Provided data:
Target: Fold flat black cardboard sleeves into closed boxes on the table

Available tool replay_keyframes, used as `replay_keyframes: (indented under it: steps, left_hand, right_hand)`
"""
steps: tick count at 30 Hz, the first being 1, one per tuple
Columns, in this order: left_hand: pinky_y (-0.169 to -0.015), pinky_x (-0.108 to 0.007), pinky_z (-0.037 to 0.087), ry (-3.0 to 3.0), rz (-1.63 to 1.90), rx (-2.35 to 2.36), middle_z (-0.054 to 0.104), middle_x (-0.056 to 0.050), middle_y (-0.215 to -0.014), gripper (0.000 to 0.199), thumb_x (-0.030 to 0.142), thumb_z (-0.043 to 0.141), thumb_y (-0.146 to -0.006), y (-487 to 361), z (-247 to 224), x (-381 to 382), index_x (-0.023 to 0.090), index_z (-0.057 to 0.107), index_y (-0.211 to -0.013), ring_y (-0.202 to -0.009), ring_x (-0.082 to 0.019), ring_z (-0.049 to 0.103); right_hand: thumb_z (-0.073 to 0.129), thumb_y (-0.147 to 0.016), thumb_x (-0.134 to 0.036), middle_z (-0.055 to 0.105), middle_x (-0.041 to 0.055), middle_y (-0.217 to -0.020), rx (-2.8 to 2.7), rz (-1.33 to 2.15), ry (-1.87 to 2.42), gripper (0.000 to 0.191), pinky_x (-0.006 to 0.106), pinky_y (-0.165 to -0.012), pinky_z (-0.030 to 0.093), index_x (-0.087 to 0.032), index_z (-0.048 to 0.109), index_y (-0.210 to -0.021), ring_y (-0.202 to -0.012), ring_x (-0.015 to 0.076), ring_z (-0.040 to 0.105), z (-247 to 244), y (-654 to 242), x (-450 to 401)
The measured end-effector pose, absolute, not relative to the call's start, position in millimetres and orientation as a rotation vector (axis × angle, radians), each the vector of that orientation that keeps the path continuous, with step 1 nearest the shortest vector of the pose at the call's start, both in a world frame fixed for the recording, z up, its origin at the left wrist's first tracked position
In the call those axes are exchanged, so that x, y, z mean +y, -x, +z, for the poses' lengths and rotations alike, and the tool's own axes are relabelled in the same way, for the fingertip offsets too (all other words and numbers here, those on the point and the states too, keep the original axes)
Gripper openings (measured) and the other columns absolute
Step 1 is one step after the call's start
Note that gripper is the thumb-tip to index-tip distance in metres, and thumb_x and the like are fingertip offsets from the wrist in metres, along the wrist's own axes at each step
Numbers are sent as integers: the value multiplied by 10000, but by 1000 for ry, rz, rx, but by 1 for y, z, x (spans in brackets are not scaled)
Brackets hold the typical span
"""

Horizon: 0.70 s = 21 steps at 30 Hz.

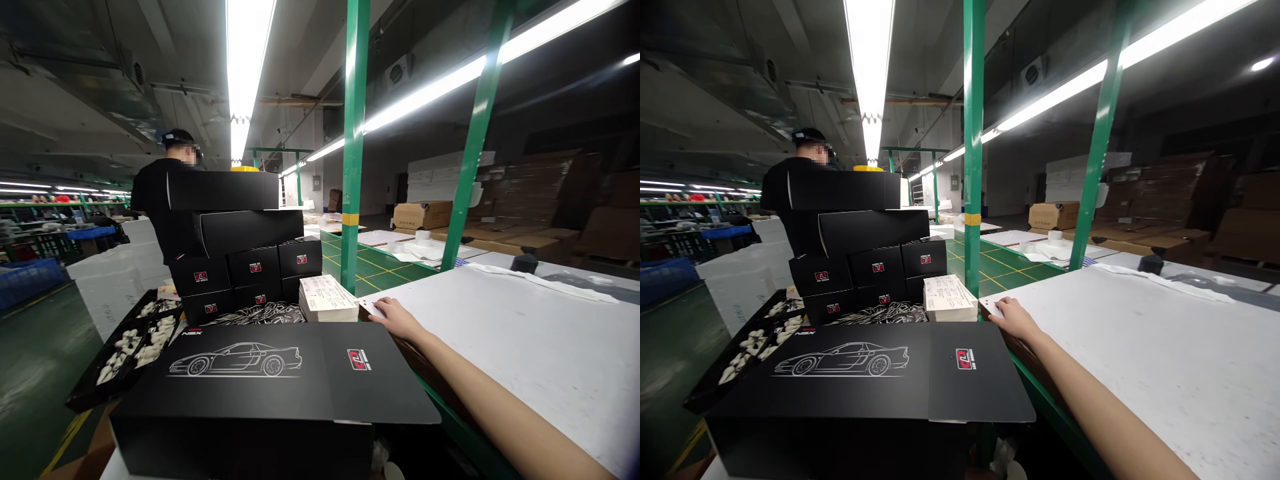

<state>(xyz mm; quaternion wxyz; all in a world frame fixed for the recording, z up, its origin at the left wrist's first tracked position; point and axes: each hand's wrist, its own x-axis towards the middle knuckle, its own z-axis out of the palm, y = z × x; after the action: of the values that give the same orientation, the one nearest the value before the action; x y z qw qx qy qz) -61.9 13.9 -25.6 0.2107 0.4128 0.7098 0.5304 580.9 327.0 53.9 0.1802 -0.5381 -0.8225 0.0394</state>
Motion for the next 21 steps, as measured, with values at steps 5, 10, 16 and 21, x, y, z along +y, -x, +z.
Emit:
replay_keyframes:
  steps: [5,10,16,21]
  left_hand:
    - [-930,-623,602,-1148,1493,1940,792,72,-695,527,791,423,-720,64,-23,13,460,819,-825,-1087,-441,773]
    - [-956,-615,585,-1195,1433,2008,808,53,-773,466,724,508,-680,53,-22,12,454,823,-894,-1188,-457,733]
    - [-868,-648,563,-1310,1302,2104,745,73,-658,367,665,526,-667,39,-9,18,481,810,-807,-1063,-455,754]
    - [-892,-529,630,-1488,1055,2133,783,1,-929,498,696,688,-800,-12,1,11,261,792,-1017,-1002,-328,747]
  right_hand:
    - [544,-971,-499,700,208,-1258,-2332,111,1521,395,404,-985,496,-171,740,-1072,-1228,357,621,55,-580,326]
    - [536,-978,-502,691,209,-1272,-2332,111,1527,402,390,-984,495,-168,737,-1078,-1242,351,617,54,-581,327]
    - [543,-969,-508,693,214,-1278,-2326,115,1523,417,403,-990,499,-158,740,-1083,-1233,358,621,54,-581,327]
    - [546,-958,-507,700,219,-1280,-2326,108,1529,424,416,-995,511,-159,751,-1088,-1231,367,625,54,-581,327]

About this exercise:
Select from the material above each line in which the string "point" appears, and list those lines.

Written answer:
In the call those axes are exchanged, so that x, y, z mean +y, -x, +z, for the poses' lengths and rotations alike, and the tool's own axes are relabelled in the same way, for the fingertip offsets too (all other words and numbers here, those on the point and the states too, keep the original axes)
<state>(xyz mm; quaternion wxyz; all in a world frame fixed for the recording, z up, its origin at the left wrist's first tracked position; point and axes: each hand's wrist, its own x-axis towards the middle knuckle, its own z-axis out of the palm, y = z × x; after the action: of the values that give the same orientation, the one nearest the value before the action; x y z qw qx qy qz) -61.9 13.9 -25.6 0.2107 0.4128 0.7098 0.5304 580.9 327.0 53.9 0.1802 -0.5381 -0.8225 0.0394</state>

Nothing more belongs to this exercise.